Фатум. Самые темные века - стр. 10
И акробаты – как же без них? Парни сноровисто работали малярными кистями, превращая храм в подобие третьесортного борделя.
– Oh mea odium! – прошептал я, но только шагнул к осквернителям, как моего носа коснулась странная вонь.
Странная? Да нет – то повеяло серой!
И немедленно всплыли в памяти слова отчима Латериса о заточенном здесь знаменосце Бестии. Если эта тварь освободилась…
Меня враз прошиб холодный пот, а мелодия шарманки вдруг набрала силу и зазвучала в моей голове. От нее веяло беспредельной радостью дикой охоты, ароматом луговых трав после теплого дождя, хрустом, с которым входит в живую плоть острый наконечник… Как легко оттого, что тело это – не твое.
Музыка заполонила сознание, и нечто внутри откликнулось на нее. Ребра превратились в гигантский ксилофон, полые кости стали флейтами, зубы и костяшки пальцев отозвались стуком кастаньет, а поджилки звенели ничуть не хуже туго натянутых струн. Каждый выдох сдавливал легкие словно волынку, каждое биение сердца отдавалось в черепе, будто перестук палочек на старом солдатском барабане.
Мелодия рвалась наружу и рвала на куски меня, но боли не было, боль ушла, превратилась в упоительную смесь запаха любимой женщины, шума прибоя, горечи хмеля и чего-то неосязаемого; того, что заставляет трепетать фибры человеческой души.
Счастье. Это было чистое, ничем не замутненное счастье.
Фу, гадость! Меня чуть не вырвало.
Счастье – дело сугубо личное. Когда кто-то трепанирует тебе череп и вкладывает в голову столь сильные эмоции, это уже не счастье – это рабство.
Счастье и любовь – кандалы, лишь ненависть делает нас по-настоящему свободными.
– Noverca nostri – odium da nobis libertatem… – забормотал я слова молитвы, – et defende nobis a creaturis inferni[17]…
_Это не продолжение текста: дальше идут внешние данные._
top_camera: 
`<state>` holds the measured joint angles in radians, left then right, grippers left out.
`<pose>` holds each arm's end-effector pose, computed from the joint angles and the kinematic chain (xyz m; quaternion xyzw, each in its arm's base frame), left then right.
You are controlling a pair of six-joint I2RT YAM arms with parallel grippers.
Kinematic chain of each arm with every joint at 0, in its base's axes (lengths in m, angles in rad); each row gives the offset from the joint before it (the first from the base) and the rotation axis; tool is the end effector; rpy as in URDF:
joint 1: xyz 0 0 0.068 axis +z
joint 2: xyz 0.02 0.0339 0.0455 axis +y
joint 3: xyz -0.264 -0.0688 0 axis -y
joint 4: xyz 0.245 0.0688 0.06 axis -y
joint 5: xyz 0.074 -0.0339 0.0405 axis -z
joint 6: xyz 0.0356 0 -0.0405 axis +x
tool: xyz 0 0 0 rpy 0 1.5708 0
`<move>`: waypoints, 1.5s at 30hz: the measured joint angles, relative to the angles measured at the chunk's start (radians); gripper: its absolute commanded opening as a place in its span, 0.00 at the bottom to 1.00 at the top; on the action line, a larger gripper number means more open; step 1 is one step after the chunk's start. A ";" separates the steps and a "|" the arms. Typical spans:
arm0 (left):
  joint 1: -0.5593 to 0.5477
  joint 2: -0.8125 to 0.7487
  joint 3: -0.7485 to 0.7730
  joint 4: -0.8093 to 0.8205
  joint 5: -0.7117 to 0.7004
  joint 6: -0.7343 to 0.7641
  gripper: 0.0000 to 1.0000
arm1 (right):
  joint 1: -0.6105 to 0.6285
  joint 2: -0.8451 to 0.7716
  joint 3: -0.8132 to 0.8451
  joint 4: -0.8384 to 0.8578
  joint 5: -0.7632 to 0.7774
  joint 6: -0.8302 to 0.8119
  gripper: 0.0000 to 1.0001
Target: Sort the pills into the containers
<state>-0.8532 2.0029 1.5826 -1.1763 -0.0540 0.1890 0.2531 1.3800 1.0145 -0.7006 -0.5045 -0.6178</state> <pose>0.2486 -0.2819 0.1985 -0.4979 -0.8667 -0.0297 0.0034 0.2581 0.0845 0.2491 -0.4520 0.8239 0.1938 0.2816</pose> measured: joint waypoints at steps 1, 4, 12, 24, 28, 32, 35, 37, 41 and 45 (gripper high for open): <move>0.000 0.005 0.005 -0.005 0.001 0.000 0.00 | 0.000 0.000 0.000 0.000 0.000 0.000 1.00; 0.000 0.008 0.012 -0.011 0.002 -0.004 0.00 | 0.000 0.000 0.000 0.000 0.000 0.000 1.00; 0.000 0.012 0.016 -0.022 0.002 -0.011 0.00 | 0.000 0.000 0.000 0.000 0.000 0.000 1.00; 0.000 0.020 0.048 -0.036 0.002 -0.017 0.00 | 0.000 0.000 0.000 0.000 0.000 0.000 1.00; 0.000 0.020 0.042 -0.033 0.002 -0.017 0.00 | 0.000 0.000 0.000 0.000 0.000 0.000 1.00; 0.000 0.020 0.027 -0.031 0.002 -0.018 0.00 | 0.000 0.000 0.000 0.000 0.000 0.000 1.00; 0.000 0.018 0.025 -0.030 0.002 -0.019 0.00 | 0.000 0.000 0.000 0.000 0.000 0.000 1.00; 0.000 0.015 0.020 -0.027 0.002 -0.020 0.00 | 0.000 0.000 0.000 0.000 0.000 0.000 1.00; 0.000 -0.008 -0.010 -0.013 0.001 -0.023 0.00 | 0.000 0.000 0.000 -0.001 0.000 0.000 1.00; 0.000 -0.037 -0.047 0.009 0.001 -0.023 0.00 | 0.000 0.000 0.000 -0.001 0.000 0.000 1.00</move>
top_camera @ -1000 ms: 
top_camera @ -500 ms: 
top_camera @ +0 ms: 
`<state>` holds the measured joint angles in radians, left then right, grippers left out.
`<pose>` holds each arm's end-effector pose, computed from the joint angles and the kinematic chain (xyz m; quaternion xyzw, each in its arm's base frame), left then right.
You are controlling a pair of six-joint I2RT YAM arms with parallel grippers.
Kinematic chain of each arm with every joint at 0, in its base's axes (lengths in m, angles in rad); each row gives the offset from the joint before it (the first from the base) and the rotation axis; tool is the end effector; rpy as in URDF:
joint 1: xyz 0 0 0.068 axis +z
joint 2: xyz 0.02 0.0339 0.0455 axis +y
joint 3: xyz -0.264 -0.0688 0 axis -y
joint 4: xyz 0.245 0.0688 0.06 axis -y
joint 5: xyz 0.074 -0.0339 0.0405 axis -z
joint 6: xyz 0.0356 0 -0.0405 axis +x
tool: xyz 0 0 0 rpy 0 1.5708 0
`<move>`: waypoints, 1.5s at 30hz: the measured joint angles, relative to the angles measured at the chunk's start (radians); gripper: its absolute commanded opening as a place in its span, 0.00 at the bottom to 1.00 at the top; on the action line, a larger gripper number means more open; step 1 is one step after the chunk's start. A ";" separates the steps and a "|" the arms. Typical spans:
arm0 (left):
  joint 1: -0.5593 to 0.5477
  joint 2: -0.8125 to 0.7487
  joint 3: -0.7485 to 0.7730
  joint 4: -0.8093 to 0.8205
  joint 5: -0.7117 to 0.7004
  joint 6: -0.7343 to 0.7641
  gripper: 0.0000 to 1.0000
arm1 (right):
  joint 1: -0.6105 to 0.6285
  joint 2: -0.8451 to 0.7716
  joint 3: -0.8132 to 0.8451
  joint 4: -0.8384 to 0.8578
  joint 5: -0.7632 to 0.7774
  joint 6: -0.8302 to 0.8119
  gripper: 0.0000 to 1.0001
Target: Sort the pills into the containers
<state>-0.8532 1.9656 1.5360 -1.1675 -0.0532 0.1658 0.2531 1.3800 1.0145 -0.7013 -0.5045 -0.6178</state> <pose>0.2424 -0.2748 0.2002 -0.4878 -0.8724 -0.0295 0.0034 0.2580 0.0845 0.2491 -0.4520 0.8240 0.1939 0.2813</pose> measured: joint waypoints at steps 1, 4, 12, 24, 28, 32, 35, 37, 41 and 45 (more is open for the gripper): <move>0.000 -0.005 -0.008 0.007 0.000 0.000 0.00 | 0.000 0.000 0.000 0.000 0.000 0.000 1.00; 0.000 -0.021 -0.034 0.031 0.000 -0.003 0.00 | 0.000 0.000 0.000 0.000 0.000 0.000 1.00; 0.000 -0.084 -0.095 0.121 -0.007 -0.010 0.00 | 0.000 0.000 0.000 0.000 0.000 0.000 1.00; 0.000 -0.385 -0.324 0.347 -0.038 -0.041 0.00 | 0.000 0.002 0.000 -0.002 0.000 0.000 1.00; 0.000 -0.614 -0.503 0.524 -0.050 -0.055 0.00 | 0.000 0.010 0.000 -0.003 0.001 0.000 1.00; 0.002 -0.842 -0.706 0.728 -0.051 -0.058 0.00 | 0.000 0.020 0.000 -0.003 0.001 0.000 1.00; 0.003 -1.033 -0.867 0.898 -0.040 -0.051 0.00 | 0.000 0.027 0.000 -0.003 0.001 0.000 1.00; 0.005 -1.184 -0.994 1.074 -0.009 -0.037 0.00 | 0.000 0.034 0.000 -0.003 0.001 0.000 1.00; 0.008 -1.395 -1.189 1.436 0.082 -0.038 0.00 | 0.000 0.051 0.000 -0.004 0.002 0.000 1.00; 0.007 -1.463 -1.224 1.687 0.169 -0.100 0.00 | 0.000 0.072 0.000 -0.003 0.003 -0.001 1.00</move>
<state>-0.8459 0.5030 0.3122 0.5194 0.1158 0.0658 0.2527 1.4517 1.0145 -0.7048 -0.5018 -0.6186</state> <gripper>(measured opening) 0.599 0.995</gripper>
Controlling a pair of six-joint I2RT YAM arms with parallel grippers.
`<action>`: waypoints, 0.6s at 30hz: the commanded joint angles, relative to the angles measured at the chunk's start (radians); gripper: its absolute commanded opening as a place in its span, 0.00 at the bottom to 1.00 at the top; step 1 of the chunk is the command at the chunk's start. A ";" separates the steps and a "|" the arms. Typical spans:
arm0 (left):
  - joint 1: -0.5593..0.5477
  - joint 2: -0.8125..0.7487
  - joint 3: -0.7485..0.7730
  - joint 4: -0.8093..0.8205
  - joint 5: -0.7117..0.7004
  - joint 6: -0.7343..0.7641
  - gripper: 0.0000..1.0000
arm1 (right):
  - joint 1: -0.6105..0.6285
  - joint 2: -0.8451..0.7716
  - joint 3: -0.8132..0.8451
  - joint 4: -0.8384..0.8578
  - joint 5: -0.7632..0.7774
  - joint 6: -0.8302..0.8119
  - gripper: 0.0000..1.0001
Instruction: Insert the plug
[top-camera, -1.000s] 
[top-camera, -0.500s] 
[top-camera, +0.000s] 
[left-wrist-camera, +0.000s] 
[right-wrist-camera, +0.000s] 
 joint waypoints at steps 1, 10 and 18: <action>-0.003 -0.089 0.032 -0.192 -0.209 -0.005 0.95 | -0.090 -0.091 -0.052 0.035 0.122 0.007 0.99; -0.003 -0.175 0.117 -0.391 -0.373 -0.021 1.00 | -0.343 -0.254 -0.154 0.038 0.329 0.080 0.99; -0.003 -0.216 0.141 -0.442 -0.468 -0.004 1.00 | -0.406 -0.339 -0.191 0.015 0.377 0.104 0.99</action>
И сразу в голове прояснилось, с глаз будто спала пелена, а соблазнительные стенания юной блудницы превратились в пронзительные вопли ужаса. И на стенах блестела не краска, но потеки крови и ошметки плоти, ведь орудовали акробаты не малярными кистями; нет, – они запускали руки в распоротые животы и оскверняли серую строгость каменной кладки собственными потрохами.
Я откинул посох и обнажил ятаган. Выкованный на заказ двойного изгиба клинок сужался к острию, им можно было как рубить, так и колоть. Знакомая тяжесть оружия придала уверенности, и я по вышарканным ступеням начал спускаться к кружившейся на мозаичном изображении Бестии комедиантке, туда, где заходилась в истошных криках ее сестра.
Не успел. Только ступил на мозаику и стоны стихли, а из-за кафедры вышел… вышло…
У меня ноги к полу приросли, стоило разглядеть ужасающее обличье знаменосца Бестии.